To compare the Oval 10s with the Diamondbacks/Guardian is nearly unfair. The price of the Shunyata package is almost double, the Guardian a passive power conditioner, not a power cable per se. So how did the Oval 10s compare with just the Diamondbacks? In my system, the Diamondbacks offered more detail and air. They made everything sound more lively and sparkly on top. This energetic presentation of the Diamondbacks could overwhelm certain systems such as Dave's. Where the Oval 10s beat out the Diamondbacks (again, in my system) was in the bass. The Diamondbacks just didn't get my stingy rig to reach as low as I now know it can. With the Oval 10s, my system was ready to mine the depths.

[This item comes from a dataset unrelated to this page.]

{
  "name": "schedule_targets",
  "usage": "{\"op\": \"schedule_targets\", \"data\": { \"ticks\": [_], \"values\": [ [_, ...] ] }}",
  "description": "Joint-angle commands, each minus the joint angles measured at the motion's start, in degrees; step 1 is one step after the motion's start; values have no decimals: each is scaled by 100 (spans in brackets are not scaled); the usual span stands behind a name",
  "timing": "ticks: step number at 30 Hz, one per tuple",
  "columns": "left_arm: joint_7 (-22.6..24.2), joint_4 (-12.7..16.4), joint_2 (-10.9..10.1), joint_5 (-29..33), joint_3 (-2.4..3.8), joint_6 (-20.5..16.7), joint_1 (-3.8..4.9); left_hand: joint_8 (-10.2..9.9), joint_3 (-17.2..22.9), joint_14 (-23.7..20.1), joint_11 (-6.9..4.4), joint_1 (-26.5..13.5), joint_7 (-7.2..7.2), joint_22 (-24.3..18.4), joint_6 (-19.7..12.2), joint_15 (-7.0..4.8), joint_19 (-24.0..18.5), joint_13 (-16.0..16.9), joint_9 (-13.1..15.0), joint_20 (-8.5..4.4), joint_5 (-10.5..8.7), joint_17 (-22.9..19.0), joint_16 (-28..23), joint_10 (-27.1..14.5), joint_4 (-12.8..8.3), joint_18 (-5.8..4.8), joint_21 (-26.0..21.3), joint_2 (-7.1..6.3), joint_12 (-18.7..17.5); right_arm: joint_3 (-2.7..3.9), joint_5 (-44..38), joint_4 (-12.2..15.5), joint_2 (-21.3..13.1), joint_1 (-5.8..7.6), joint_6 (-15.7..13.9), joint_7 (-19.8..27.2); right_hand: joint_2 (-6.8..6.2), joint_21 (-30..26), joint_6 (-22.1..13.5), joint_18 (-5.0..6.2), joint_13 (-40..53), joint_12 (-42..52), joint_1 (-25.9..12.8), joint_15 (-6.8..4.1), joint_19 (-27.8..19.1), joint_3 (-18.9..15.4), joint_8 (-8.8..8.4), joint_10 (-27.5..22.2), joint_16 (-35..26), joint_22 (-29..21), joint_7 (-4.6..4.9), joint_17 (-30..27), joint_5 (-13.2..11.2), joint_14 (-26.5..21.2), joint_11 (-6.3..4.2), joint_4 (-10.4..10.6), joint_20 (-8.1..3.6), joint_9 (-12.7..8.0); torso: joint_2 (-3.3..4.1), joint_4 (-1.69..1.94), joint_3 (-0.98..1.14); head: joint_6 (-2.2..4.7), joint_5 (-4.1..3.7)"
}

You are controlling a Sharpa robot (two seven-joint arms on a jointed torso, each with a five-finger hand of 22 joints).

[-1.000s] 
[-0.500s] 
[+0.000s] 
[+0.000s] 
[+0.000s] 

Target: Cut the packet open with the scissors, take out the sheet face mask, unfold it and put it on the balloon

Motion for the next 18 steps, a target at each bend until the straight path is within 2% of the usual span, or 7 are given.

Combining the Guardian 4-HT with the Diamondbacks was the only way to make my system sound as authoritative in the low end as it did with just the Oval 10s. The inclusion of the conditioner added control to the extra sparkle and detail, bass flowed more naturally albeit with less heft than the Analysis Plus. If I had to choose? The Diamondbacks/Guardian combo would be my first choice.

Taking the $350 Guardian out of the equation, the choice between Diamondbacks and Oval 10s grew more difficult. The Diamondbacks offered better highs, with that added illumination making my equipment sound more exciting. The Oval 10s offered better bass with better controlled, if slightly muted backgrounds and a smoother overall character. The difference in price is only $25 per cable. Unless you're going to purchase more than 4, expense isn't the decisive factor. Ultimately, what matters is how these cables will perform in your system. Both are definitely worth a listen.

Face the music

The Oval 10 power cable is a well-assembled, thoughtful design, with flexibility superior to any other after-market power cable I've tried to date. It is also relatively inexpensive. For $199, you get a 6" power cord that has the hallmarks of other Analysis Plus products; smooth yet robust, with less background noise and swingin' bass.

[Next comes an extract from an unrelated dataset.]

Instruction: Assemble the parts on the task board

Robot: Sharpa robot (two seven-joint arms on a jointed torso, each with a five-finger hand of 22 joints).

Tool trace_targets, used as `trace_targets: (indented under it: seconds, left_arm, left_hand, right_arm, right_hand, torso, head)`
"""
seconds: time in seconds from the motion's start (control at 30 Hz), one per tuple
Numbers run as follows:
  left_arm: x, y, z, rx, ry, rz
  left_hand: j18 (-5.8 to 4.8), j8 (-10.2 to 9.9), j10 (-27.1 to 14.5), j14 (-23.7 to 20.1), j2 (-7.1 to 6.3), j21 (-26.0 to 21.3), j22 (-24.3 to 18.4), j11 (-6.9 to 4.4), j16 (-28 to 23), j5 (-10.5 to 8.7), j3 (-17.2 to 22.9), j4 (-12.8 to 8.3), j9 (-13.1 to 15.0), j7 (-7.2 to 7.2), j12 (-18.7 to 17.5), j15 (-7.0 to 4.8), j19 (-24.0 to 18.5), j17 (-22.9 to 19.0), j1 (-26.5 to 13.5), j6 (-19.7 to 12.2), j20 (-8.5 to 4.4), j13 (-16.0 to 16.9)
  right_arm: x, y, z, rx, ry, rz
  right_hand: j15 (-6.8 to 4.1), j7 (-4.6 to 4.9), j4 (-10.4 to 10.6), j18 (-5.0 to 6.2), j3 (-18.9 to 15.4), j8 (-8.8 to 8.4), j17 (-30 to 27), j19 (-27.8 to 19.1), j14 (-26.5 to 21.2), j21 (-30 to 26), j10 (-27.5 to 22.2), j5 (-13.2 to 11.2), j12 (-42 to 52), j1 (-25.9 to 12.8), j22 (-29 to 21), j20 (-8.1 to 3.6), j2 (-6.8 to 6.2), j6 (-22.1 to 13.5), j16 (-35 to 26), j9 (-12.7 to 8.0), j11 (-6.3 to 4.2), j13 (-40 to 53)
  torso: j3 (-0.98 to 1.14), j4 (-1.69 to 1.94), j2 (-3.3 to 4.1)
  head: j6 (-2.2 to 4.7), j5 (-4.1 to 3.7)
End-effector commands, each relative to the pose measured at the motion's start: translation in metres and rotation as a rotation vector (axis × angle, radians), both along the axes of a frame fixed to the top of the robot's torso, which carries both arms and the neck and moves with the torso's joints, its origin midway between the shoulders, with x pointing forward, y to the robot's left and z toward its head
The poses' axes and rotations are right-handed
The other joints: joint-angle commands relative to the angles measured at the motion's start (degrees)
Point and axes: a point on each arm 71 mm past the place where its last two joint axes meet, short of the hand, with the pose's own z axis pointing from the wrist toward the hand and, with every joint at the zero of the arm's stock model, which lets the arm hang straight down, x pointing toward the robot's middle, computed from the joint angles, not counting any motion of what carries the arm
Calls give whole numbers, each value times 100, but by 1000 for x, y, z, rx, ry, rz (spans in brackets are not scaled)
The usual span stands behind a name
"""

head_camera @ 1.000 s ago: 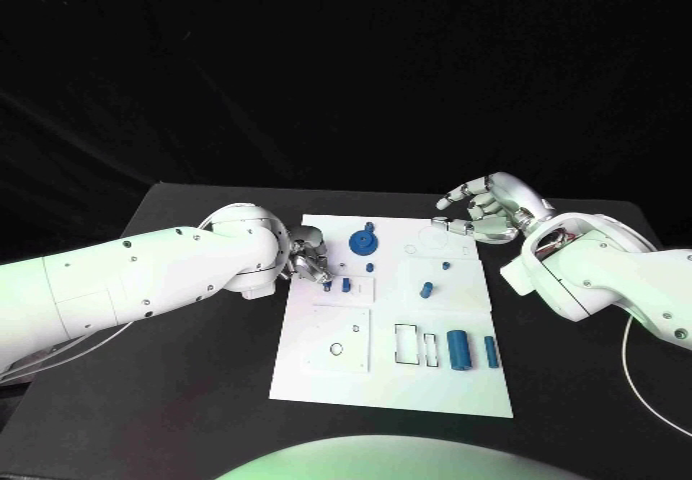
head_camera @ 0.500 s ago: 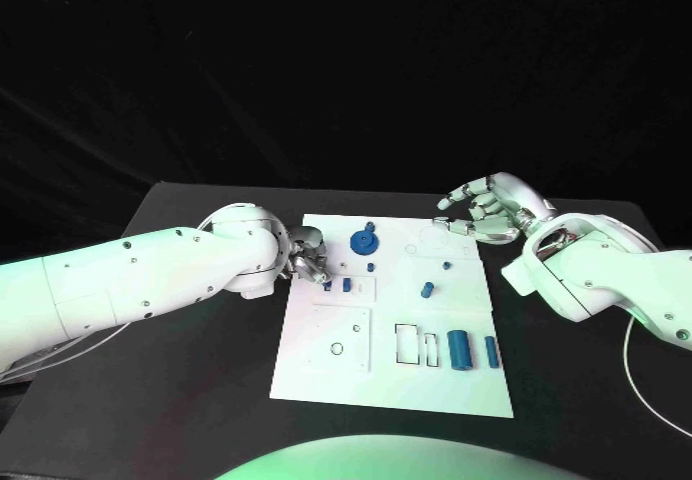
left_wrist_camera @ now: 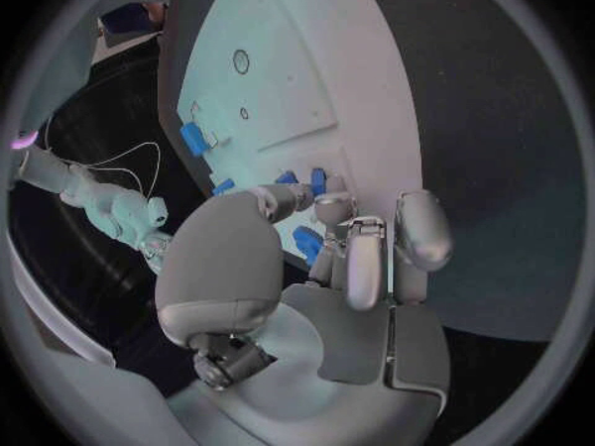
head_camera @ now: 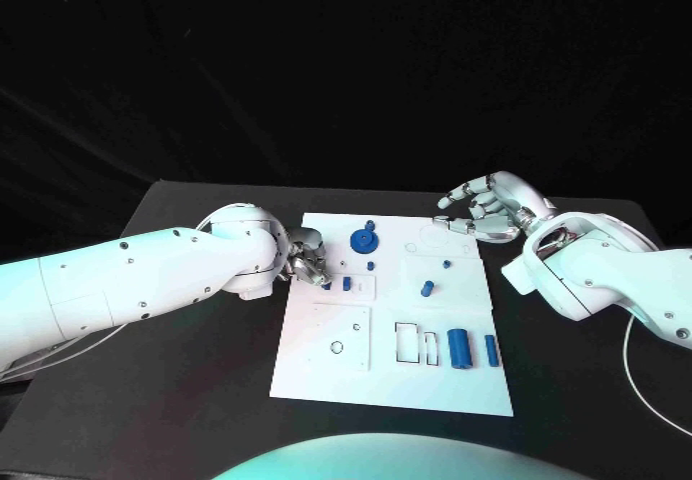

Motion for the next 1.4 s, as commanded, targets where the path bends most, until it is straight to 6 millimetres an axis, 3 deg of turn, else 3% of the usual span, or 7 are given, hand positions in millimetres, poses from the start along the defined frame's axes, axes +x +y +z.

Any cable design worth its salt should significantly outperform stock Belden jobs. When I removed the Oval 10s and reinserted the stock cables, the quiet backgrounds were lost, bass vanished and the involvement factor collapsed.

With the Oval 10s, my system sounded best with Rock and Jazz. However, classical music emphasized what I'm attributing to a lack of synergy. Since my system already suffers a slightly rolled-off treble, the minor softening of the highs kept it from being as lively and exciting as with the Diamondbacks/Guardian. I wanted to hear more sparkle, a better mesh of top-to- bottom coherence. I guess that's the trade-off for gentler highs and lowered noise floor.

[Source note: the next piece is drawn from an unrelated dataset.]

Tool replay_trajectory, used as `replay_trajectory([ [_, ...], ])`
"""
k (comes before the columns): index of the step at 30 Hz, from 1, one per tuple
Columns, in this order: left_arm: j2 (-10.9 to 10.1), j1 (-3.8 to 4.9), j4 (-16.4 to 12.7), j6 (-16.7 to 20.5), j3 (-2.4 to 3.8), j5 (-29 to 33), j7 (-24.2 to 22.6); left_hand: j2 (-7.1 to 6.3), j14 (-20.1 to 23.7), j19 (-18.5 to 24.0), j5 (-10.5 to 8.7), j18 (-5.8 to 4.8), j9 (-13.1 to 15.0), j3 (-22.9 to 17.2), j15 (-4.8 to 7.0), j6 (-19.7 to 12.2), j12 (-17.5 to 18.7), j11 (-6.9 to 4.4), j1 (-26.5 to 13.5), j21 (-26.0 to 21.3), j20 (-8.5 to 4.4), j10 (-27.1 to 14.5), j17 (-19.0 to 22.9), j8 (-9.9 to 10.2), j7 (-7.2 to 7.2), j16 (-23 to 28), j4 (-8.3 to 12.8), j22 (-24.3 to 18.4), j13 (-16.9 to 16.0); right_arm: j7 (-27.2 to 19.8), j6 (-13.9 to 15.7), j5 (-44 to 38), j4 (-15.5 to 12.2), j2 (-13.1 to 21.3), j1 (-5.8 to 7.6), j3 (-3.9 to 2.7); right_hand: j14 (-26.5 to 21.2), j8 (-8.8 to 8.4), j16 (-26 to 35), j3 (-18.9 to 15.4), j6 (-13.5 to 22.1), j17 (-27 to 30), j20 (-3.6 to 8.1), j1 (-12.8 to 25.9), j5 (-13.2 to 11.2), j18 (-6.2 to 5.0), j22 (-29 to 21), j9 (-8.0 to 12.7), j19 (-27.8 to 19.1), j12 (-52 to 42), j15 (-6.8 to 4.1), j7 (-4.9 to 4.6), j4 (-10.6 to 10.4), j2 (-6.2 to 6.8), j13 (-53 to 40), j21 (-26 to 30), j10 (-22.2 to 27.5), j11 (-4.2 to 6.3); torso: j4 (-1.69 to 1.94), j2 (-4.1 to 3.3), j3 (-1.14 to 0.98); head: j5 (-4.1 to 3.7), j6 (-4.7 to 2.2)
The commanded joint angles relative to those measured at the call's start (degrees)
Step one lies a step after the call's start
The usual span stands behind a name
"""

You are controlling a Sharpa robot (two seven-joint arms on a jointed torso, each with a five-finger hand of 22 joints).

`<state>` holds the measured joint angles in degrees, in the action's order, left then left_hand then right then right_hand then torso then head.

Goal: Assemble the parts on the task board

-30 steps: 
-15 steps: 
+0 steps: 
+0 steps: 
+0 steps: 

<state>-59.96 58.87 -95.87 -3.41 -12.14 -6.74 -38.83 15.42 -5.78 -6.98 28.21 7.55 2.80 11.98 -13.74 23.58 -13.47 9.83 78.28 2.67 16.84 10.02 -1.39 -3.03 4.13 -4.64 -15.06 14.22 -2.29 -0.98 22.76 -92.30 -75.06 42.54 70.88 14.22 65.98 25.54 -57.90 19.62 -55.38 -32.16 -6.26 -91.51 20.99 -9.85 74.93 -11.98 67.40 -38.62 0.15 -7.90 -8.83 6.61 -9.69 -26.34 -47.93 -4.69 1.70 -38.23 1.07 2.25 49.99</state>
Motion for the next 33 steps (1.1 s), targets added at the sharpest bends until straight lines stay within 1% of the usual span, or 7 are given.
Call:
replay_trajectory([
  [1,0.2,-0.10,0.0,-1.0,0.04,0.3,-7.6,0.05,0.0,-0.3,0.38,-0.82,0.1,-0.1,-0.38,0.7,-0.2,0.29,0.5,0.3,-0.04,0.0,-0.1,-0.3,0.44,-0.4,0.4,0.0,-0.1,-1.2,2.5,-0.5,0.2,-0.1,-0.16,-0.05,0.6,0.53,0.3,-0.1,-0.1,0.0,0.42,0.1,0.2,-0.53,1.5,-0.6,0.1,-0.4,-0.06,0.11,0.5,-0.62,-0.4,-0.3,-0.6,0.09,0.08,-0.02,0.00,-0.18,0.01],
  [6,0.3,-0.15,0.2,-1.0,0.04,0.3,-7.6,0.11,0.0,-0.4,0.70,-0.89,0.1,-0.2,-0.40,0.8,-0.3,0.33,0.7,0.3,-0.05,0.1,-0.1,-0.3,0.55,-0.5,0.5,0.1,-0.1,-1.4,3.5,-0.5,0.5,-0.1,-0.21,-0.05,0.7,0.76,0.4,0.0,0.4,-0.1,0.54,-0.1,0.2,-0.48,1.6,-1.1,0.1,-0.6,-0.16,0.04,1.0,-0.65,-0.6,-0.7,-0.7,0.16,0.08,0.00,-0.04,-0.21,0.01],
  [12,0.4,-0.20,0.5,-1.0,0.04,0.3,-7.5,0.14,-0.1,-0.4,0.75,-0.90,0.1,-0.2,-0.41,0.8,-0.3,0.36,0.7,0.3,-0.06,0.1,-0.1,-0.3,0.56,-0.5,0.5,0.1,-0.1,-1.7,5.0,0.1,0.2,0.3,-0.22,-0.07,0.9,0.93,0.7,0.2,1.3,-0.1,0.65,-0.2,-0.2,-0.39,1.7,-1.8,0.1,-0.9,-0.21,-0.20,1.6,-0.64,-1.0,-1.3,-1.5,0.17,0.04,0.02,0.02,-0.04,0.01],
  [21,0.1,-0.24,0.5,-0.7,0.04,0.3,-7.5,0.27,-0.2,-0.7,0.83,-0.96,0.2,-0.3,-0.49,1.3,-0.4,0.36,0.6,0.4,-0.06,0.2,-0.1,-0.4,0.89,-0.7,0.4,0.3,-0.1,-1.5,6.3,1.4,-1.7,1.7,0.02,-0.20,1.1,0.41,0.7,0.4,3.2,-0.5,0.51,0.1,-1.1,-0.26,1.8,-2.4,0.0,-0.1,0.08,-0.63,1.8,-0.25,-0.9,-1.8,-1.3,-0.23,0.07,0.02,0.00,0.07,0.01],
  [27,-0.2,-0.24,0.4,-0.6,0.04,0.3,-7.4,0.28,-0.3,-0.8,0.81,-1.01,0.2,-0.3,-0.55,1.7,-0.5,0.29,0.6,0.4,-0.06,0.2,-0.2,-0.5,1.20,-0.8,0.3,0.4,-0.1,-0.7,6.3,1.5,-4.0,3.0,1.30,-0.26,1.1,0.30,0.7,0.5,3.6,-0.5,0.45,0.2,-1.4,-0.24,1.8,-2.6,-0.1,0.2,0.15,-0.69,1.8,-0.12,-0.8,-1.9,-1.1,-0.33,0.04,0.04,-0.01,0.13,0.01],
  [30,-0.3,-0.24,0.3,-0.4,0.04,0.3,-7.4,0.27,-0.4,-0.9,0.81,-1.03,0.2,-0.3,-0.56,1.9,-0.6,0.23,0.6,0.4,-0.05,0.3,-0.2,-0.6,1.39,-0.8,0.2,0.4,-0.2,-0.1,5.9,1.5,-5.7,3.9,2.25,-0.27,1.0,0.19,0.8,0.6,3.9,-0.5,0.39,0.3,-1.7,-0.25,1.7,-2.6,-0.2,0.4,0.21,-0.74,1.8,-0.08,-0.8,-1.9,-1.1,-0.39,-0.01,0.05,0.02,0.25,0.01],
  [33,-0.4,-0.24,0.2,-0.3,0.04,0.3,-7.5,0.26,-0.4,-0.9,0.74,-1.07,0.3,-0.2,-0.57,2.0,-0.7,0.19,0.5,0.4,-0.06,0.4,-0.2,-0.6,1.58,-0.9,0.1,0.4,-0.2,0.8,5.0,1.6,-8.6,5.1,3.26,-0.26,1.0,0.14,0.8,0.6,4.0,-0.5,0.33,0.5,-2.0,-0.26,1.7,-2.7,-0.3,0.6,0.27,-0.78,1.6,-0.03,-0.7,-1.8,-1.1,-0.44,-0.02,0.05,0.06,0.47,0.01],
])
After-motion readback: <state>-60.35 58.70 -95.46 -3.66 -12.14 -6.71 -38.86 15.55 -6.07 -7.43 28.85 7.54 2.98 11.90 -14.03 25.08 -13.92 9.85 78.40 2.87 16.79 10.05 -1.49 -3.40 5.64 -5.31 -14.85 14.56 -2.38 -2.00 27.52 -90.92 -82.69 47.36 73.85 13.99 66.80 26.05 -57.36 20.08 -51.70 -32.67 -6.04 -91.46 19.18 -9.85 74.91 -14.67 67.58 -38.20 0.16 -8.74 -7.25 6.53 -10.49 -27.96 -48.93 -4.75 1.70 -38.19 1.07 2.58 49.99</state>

What systems would shine with the Oval 10s? Well, if the smoothest part of your system were the faceplates on the components, the Oval 10s should definitely be on your short-list. This includes systems that tend to sound too bright, beamy, over-etched or hyper-detailed. For such systems, the Oval 10s become the requisite spittoon to avoid messiness. Love bass? The Oval 10s were champs in bass reach, womp and articulation and would definitely benefit systems whose midbass was tipped up.

Imagine stretching out on a supportive table in a softly lit room. Nothing distracts you from the simple pleasure of listening to your breathing and the sound of your heartbeat. A masseuse walks into the room, rubs a little oil between her hands and starts carefully working you over from head to toe. When matched to the right system, the overall effect of the Oval 10 power cables was similar to a deep body massage. These purple Analysis Plus cords may thus just be what's needed to help ease and relax the tense and knotted muscles of your own audio system.